Modena, liceo classico Ludovico Antonio Muratori, anno 1968, picco della contestazione. Assemblea, trecento studenti. Solo trenta (scarsi) evitano la consacrazione di Ho Chi Minh come eroe planetario e tre di loro sono ammessi a parlare. I rimanenti duecentosettanta sarebbero di più se alcuni non fossero a Parigi, dove la barricata è di griffe, e non rischia di essere contaminata dalle istituzioni modenesi ed emiliane, teoricamente in linea con gli studenti, ma sgradevolmente intrise di muffa istituzionale. La protesta nelle piccole città è un sogno universale in scatola, sotto vuoto spinto. Inneggiare alla libertà cinese e vietnamita sotto la Ghirlandina è come ululare alla luna. Comunque, all’assemblea, tutti ordinati ognuno con il suo compitino da svolgere. I toni sono accesi, anche se con un malcelato imbarazzo: il comune comunista non gradisce gli acuti della stessa sinistra, per paura di essere scavalcato da un rosso più intenso.

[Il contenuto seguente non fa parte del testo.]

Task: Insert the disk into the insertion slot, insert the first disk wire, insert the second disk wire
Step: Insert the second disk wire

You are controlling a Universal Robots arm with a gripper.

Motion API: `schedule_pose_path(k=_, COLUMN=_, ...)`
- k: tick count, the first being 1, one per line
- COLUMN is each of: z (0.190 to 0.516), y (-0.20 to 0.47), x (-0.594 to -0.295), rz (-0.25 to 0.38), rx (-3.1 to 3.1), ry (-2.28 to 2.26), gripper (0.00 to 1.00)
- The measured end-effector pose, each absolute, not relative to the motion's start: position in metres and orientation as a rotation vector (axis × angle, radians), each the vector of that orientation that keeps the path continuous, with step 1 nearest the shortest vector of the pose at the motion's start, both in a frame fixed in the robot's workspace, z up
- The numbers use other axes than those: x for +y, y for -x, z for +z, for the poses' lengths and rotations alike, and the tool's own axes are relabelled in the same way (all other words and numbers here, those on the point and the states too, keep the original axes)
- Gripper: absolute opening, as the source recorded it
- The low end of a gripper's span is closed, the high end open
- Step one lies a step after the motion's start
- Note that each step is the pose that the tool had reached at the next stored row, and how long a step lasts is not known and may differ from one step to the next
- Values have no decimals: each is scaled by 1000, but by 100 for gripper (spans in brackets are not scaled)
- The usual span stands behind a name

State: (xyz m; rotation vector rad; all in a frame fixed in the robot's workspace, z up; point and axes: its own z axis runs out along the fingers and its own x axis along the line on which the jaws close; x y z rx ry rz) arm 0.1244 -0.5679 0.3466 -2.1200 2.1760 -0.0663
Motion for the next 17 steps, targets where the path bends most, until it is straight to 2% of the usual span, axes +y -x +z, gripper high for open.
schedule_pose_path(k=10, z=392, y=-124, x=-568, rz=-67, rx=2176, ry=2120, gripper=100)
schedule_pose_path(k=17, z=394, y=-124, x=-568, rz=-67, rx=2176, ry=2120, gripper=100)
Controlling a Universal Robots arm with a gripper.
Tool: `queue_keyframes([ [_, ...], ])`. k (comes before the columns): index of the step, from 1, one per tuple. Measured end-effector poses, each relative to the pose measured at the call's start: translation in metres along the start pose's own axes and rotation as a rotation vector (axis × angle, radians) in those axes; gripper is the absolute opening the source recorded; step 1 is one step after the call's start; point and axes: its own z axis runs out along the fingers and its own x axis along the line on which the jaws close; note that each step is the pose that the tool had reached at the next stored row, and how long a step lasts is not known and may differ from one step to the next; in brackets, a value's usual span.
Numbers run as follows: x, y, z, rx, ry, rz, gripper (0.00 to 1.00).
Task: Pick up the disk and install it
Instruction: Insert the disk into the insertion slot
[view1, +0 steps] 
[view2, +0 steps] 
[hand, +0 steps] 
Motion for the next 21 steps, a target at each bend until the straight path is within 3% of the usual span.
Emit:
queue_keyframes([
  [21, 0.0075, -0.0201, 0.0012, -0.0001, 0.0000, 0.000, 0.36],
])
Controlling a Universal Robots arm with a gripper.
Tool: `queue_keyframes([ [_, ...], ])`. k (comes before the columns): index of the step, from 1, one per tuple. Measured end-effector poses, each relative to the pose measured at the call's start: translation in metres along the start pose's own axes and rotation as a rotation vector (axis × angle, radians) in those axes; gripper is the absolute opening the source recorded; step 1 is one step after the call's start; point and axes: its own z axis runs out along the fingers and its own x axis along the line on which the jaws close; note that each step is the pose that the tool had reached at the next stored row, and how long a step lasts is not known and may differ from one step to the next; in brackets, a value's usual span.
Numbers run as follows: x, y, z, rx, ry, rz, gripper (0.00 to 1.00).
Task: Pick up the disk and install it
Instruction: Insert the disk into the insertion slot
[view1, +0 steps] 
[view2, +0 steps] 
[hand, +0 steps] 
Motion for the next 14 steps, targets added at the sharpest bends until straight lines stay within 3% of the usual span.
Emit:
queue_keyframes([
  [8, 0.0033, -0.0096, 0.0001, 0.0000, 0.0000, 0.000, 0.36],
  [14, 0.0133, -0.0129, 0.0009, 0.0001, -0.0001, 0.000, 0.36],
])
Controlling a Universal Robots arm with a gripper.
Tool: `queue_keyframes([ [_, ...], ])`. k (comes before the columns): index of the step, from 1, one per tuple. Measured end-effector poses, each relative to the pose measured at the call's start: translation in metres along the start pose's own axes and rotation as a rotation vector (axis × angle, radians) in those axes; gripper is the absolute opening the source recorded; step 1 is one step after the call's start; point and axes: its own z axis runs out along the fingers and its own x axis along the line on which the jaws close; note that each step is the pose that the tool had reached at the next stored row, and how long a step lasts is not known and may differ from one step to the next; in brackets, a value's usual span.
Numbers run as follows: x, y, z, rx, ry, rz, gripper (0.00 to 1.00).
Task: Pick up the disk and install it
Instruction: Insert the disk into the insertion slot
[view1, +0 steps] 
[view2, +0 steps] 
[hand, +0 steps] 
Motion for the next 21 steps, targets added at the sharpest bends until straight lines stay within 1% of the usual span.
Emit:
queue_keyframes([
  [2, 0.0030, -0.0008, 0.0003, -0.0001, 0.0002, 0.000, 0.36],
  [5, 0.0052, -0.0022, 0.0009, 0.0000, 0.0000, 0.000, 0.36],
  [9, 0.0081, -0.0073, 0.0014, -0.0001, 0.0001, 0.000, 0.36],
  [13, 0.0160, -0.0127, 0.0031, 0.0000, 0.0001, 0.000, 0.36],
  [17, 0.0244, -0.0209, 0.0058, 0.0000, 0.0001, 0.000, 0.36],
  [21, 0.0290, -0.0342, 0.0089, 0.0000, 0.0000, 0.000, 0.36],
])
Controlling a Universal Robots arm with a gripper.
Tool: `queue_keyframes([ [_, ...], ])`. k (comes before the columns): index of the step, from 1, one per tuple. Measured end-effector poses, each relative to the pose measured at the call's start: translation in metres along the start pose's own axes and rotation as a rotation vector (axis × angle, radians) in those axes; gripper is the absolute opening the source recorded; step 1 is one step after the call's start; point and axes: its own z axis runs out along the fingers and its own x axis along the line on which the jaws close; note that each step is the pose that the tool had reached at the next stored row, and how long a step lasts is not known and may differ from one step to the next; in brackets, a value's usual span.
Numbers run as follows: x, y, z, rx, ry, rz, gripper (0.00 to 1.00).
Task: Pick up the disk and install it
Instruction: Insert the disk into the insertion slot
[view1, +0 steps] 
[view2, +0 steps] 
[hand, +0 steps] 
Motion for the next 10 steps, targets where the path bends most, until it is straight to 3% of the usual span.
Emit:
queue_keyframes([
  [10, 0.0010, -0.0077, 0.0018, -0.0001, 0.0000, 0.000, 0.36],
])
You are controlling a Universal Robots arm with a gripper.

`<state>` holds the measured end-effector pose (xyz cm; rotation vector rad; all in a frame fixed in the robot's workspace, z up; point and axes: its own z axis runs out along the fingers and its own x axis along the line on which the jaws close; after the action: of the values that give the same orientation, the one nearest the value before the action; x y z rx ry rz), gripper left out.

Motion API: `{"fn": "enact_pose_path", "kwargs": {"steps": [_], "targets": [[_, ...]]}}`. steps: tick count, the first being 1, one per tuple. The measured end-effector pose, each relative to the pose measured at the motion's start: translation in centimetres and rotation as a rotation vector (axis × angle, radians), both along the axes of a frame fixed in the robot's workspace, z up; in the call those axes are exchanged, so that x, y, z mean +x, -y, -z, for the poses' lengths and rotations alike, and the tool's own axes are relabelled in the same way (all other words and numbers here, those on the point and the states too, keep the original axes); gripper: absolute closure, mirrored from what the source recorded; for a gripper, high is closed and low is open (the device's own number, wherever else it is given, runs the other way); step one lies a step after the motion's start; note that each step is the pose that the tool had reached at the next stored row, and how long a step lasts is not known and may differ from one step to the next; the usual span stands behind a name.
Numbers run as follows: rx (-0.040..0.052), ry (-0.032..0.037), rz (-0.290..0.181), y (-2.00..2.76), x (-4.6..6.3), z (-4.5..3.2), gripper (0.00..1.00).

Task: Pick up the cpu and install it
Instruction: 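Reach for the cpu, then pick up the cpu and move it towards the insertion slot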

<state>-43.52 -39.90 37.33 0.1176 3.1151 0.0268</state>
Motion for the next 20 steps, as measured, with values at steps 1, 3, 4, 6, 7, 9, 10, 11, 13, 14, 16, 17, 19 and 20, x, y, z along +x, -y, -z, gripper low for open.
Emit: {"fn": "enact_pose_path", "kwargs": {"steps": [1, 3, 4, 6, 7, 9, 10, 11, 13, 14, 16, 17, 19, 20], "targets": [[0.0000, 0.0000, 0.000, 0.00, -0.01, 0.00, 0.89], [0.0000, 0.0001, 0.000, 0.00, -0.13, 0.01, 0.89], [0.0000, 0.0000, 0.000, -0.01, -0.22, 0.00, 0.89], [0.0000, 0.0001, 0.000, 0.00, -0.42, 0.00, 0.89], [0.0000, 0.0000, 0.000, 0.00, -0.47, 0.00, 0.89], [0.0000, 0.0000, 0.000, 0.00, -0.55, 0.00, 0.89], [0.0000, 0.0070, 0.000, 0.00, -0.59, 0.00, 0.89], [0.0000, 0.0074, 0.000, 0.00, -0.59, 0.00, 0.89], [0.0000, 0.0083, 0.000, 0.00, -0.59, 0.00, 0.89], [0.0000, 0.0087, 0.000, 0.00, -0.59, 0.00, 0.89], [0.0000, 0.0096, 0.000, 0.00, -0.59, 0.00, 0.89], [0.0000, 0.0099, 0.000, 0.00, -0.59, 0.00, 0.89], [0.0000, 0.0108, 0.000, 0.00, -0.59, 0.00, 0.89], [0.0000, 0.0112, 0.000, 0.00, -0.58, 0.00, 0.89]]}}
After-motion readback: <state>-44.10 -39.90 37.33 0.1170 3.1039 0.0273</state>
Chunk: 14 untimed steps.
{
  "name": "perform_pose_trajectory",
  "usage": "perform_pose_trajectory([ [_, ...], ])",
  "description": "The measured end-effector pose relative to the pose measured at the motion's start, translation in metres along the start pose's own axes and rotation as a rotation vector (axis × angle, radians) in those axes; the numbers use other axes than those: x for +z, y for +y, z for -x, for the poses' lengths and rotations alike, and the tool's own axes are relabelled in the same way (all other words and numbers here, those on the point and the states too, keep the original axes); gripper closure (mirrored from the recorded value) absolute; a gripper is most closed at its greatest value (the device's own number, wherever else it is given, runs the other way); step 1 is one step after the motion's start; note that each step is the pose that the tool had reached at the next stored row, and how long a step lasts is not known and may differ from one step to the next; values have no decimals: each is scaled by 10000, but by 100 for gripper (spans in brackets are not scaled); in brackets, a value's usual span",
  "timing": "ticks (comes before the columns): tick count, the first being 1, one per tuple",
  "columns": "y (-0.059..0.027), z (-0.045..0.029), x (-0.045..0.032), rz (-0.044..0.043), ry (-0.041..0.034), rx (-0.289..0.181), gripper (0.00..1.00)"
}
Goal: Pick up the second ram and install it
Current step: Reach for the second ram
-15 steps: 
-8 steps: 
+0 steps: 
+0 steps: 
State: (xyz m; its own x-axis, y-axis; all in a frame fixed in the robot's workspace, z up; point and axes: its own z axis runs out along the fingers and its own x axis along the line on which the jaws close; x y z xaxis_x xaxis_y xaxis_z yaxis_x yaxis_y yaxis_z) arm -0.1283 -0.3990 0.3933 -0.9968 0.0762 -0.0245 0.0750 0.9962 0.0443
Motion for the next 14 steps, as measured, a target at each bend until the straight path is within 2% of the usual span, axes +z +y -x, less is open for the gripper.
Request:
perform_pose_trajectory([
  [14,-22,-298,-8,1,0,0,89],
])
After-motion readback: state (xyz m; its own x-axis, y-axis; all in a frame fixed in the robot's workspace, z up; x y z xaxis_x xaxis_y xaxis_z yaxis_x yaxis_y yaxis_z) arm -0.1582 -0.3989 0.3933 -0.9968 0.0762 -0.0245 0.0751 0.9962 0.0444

In cuor loro, gli studenti preferirebbero protestare in una città conservatrice, non avrebbero freni inibitori imposti psicologicamente da quelli stessi che li hanno allevati. Per lungo tempo il Pci modenese ha avuto una maggioranza assoluta così schiacciante da creare liste di finti indipendenti per dare meno nell’occhio e simulare un dialogo, “sempre auspicabile purché democratico e antifascista”. Ma la Modena sovietica è sempre stata ricca, molto ricca. E fra i ragazzi che credono nel comunismo ortodosso c’è un sotterraneo malumore verso quelli che qualcuno accusa di alloggiare in grandi alberghi di Parigi uscendo per manifestare e tornando per l’idromassaggio delle diciannove. Dopo i dotti interventi del Movimento studentesco prende la parola uno dei moderati, nemmeno fischiato, per simulazione di bon ton.
Parla di circolari ministeriali sulla scuola, convinto che esistano problemi da risolvere anche a meno di seimila chilometri dall’Emilia. La punizione per lui è silenzio incorniciato da facce schifate. Stessa sorte per il secondo, mentre il terzo si scava la fossa: alla lotta contro l’imperialismo preferisce temi pratici di infima caratura come l’aumento del gnocchino distribuito dai bidelli, da venticinque a trenta lire. A Modena “gnocchino” è una piccola focaccia tonda ed è retto dall’articolo “il” e non “lo”. È cibo povero e merenda istituzionale di molti studenti. L’aumento di cinque lire costituiva un piccolo disagio per i meno abbienti, ma parlarne trascurando i drammi dei cambogiani (con una pezza che nasconde troppi Pol Pot) oggi sarebbe cheap, allora fu liquidato come qualunquista e un po’ fascista. Cinquant’anni dopo il mondo ha mutato cento pelli, ma la storia non è cambiata: il politicamente corretto continua a ridenominare invece che risolvere e sotterra i problemi veri sotto montagne di nulla roboante. Capalbio si concentra all’ultima spiaggia e ignora chi è realmente all’ultima spiaggia. Quella minuscola.